Data extracted from a collection:
---------------
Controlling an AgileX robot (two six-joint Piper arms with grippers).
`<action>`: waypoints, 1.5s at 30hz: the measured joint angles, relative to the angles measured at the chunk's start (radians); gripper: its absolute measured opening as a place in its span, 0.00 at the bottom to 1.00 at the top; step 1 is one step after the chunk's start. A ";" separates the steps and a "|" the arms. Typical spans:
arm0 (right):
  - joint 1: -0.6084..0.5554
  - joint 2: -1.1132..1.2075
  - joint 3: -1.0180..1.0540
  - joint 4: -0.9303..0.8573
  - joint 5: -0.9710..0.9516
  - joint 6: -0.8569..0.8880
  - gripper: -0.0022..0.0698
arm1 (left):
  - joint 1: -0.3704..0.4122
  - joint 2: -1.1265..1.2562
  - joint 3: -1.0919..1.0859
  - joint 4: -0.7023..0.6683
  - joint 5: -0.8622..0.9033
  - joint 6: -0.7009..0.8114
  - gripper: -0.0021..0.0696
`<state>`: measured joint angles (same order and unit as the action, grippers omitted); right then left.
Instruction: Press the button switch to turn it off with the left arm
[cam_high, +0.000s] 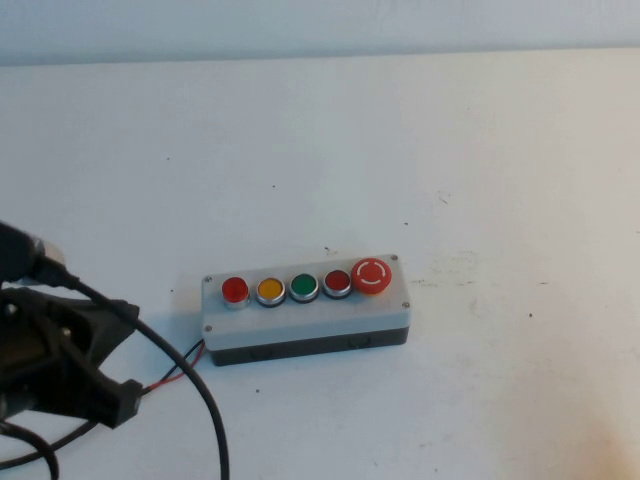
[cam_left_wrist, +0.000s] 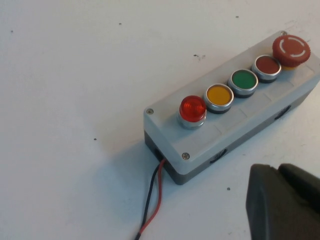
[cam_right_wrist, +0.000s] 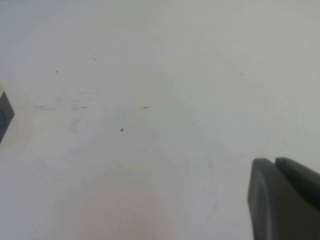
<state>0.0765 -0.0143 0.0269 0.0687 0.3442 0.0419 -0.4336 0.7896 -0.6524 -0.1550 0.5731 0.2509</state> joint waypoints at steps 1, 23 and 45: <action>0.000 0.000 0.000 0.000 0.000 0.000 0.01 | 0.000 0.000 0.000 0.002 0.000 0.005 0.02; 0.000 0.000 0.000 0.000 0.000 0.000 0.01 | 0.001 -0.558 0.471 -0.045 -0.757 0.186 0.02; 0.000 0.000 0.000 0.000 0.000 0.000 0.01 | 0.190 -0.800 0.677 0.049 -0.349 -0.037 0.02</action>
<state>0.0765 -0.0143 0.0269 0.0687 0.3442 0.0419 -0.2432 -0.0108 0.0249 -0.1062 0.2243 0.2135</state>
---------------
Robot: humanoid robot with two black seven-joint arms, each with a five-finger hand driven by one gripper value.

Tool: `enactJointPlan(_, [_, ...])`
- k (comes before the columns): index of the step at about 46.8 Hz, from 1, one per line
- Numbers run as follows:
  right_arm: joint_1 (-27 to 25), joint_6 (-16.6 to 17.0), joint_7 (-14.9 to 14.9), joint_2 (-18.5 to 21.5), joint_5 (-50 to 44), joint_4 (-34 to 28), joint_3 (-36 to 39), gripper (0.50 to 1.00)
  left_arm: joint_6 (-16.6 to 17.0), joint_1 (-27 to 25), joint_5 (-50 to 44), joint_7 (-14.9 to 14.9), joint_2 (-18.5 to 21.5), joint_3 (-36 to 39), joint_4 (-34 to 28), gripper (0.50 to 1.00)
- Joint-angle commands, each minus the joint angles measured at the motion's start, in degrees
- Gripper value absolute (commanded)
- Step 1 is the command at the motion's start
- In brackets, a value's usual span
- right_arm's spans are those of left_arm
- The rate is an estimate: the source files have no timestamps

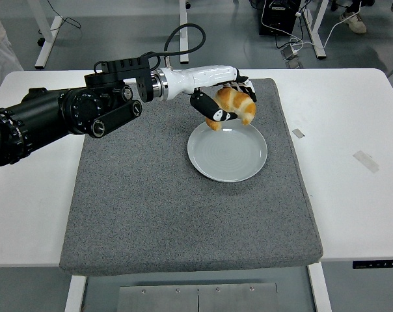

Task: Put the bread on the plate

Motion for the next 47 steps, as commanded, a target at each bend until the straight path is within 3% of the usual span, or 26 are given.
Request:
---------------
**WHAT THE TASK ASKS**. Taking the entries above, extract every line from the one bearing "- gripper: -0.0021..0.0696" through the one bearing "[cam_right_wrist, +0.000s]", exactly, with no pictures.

**SOLUTION FOR THIS EXERCISE**.
  - gripper: -0.0021..0.0696
`<state>`: measured joint angles (same order and unit as the action, grippers omitted); right then left.
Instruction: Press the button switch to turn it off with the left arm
[cam_high, +0.000s] 
[cam_left_wrist, +0.000s] 
[cam_right_wrist, +0.000s] 

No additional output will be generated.